Building an Equitable Student and Donor Culture at NMITE from Day One!
NMITE is taking a radical approach to their recruitment ensuring inclusivity and diversity in engineering education, attracting more than 50% of women to study with them. A dynamic leadership team, a unique fundraising case for support and the crucial role of donors, they have all the elements to build a successful engagement and fundraising environment. President Elena Rodriguez Falcon is passionate about ensuring diversity and inclusion alongside a desire to create a strong culture of philanthropy, with their pioneer cohort partially funded through philanthropy. They are actively engaging with female business leaders and philanthropists as mentors, ambassadors, and donors. Learn from two inspiring leaders seeking to ensure the diversity of their inaugural cohort and their donors, while forging a new model of Engineering Education.
Events Management through a global pandemic lens
The global pandemic affected us all substantially and our events programmes especially.

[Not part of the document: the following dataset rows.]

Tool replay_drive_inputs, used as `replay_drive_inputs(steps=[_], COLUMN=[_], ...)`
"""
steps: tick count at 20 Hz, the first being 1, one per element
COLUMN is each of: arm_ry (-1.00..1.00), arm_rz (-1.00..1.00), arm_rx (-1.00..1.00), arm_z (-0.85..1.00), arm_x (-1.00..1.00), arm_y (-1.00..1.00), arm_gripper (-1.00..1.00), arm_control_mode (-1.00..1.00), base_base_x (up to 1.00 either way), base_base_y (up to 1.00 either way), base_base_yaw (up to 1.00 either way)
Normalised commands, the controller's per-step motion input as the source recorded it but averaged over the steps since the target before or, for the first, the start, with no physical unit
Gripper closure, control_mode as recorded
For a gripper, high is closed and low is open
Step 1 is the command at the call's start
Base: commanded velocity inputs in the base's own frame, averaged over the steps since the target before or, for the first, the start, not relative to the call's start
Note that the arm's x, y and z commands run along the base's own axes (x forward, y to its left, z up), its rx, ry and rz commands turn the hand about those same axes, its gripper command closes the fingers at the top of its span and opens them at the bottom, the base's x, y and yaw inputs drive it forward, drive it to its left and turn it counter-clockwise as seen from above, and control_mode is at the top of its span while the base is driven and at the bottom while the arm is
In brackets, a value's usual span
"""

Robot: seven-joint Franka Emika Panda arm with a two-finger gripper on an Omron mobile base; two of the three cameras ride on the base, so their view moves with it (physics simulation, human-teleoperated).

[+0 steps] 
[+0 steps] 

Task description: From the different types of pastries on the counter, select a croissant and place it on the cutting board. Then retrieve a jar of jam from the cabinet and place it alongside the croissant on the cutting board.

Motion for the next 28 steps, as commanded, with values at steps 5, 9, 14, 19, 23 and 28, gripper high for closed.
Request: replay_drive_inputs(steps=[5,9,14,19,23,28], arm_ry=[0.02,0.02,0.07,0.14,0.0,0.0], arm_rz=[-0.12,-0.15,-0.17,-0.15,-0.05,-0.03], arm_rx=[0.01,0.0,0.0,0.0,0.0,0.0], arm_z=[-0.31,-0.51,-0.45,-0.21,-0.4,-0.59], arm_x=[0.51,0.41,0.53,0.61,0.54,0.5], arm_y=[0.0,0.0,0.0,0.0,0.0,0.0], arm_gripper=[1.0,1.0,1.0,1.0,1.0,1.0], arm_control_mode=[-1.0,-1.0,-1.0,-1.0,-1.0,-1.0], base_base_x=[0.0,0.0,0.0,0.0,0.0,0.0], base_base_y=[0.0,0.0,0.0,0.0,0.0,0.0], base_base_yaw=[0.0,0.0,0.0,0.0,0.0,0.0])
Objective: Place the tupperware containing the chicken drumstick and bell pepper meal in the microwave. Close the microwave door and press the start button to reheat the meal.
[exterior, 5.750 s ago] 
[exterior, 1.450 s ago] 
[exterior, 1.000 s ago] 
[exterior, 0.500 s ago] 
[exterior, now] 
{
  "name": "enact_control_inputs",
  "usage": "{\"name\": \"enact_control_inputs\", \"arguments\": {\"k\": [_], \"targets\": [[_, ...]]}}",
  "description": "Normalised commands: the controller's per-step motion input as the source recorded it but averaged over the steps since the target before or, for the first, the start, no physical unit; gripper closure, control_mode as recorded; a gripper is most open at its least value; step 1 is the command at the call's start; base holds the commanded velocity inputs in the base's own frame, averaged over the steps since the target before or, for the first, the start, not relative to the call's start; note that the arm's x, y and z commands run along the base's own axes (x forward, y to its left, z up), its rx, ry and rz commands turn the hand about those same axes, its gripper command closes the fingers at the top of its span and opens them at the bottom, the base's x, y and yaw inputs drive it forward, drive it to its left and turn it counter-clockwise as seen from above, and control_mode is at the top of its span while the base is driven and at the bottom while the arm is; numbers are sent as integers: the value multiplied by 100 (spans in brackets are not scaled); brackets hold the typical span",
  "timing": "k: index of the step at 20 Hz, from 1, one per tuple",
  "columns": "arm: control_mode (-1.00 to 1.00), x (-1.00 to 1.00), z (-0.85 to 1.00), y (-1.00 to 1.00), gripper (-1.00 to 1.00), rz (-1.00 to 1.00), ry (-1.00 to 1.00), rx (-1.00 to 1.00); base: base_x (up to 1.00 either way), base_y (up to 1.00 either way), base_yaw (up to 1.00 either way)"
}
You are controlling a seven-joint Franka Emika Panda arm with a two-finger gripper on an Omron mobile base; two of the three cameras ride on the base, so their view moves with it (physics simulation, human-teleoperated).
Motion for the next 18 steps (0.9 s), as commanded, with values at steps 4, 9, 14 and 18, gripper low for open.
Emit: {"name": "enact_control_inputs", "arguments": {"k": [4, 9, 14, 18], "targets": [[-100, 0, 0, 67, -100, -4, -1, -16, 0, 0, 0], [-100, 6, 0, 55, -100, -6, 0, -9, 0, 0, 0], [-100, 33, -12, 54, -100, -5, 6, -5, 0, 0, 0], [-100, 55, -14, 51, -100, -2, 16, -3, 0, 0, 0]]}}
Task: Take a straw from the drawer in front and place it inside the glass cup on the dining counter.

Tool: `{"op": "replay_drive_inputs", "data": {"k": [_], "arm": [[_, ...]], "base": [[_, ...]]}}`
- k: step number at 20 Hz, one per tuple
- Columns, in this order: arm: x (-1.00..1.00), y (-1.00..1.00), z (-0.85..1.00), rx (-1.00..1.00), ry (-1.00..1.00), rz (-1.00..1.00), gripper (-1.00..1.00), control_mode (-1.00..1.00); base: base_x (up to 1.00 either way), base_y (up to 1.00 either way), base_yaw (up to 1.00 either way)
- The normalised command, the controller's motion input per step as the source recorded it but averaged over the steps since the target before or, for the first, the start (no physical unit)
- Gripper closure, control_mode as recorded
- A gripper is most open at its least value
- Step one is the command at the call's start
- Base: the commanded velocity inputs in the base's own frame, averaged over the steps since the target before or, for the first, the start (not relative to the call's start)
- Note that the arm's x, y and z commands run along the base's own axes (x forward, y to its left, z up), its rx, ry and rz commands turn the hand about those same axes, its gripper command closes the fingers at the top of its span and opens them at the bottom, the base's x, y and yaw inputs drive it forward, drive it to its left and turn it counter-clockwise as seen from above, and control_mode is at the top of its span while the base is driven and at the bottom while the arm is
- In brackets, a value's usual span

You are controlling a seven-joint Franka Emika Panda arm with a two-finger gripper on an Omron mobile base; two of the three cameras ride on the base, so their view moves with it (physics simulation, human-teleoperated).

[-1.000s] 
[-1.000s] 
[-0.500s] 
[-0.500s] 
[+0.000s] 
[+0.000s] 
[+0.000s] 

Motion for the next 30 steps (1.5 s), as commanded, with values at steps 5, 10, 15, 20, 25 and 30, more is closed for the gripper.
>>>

However, it also created opportunities for better engagement and more impact.
During this session Ieva Ose and Tom Blansjaar will share their experiences on events before the pandemic, the opportunities which were created during the pandemic, and also what benefits have presented themselves for the future of our events.
Ieva will share her best practice and success story – an alumni event “RTU Grand Graduation” for more than 9k participants, how that was created and then modified due to pandemic situation. While Tom will talk about online event opportunities and how these later strengthened his post-COVID / hybridevents models for the future.
During this session you’ll see real examples and learnings from delivering alumni events which we hope you will be able to take away and inject into your own events management processes.
We’ll also look to find answers to questions around: ‘whether online events deliver the same kind of value to in person events’; and, ‘how to deliver value in today’s challenging events environment’.
Also during the session you’ll have an opportunity to share your experience and best practices with each other, as well as have an ongoing discussion about the future of events after the pandemic.